Friday’s clashes were the deadliest in the Israeli-Palestinian conflict since the 2014 Gaza War. Israeli troops used live ammunition, rubber bullets and tear gas to keep thousands of Gazans from trying to approach the border fence. The military said protesters threw firebombs and rocks at soldiers, rolled burning tires at them and in one incident opened fire.
IDF spokesman Ronen Manelis said the army faced “a violent, terrorist demonstration at six points” along the fence. He said the IDF used “pinpoint fire” wherever there were attempts to breach or damage the security fence. “All the fatalities were aged 18-30, several of the fatalities were known to us, and at least two of them were members of Hamas commando forces,” he said in a late afternoon statement.
Israel was condemned by the Muslim world over the violence, with many accusing it of using “disproportionate force” against Palestinian rioters.
Ahead of the meeting, Danon told the Security Council that Hamas was intentionally endangering the lives of innocent civilians, and urged member states not to be “deceived” by the terrorist group.
“Today we saw yet another example of Hamas exploiting civilians as they sent children to the fence with Israel intentionally endangering their lives.
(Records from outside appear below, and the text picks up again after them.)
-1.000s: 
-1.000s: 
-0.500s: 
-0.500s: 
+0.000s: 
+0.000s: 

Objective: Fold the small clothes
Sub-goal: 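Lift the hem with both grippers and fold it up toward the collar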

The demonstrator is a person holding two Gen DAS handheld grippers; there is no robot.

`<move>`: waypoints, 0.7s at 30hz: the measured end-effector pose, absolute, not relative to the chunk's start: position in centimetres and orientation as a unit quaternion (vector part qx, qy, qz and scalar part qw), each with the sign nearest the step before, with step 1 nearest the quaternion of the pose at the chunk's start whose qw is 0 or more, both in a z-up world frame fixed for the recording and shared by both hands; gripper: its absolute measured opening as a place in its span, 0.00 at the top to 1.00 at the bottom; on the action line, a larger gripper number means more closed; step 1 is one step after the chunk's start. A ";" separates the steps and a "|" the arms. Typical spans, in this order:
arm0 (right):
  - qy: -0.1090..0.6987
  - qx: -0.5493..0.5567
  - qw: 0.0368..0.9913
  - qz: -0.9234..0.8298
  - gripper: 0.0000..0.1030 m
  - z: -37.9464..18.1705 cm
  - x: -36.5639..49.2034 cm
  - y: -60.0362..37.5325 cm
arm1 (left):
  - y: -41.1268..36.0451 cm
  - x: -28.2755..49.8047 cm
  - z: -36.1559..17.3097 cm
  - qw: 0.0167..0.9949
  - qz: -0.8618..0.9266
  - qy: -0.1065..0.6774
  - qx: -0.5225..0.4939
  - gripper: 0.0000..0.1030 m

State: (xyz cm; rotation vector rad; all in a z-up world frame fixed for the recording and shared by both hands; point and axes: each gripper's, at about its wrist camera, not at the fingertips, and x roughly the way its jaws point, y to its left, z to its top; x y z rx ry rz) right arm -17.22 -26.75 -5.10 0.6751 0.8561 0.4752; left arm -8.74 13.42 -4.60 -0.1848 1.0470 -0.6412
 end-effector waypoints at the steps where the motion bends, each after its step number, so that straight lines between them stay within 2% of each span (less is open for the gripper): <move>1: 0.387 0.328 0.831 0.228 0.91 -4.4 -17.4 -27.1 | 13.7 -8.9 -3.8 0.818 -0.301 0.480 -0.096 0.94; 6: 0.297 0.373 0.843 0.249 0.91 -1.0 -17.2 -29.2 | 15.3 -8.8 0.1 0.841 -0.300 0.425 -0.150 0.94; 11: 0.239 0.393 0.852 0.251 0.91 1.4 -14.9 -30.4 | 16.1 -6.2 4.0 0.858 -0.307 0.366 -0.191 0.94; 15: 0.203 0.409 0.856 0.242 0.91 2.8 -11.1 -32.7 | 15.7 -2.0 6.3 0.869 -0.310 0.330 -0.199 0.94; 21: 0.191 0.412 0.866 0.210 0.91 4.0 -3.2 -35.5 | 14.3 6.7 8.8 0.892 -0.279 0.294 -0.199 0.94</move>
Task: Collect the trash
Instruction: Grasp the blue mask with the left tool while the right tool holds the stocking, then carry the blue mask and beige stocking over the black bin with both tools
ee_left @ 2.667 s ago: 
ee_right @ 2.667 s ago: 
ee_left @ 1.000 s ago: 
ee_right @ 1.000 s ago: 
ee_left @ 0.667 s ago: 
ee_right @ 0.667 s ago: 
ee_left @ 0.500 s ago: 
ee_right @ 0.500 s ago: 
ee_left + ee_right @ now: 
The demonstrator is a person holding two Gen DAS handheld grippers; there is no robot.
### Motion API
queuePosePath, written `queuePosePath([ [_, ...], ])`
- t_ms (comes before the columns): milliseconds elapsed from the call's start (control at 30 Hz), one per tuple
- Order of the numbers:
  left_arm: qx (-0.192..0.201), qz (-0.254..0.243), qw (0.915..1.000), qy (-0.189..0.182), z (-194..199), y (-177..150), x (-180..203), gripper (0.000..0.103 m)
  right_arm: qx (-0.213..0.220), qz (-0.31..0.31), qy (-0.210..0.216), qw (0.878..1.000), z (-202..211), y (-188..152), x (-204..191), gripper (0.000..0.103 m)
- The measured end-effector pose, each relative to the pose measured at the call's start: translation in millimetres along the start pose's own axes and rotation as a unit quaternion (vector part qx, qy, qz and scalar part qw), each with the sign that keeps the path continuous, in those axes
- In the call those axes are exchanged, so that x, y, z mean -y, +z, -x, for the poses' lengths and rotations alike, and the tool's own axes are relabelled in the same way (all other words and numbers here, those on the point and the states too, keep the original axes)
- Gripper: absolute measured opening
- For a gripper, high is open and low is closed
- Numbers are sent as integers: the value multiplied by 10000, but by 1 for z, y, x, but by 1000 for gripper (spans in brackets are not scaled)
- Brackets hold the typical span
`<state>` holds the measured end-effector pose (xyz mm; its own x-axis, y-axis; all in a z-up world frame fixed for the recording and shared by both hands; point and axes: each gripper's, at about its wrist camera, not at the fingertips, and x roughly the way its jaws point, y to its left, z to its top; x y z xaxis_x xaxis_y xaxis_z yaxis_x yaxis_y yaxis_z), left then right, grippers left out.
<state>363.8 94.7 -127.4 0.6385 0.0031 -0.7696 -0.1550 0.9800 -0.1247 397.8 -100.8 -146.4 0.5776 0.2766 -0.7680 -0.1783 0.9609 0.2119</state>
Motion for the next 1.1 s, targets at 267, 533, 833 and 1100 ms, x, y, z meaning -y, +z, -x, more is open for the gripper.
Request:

The international community must not be deceived by Hamas’s attempts to conceal their crimes,” he said in statement.
Gazan leaders have vowed that Friday’s protests were only the beginning of a new campaign against Israel. Hamas leader Yahya Sinwar said the demonstrations would continue until there was no longer a border. The protests are expected to culminate with a march “through” the border fence on May 15.
Hamas is an Islamist terror group that seeks to destroy Israel. It seized control of Gaza from Abbas’s Fatah in 2007.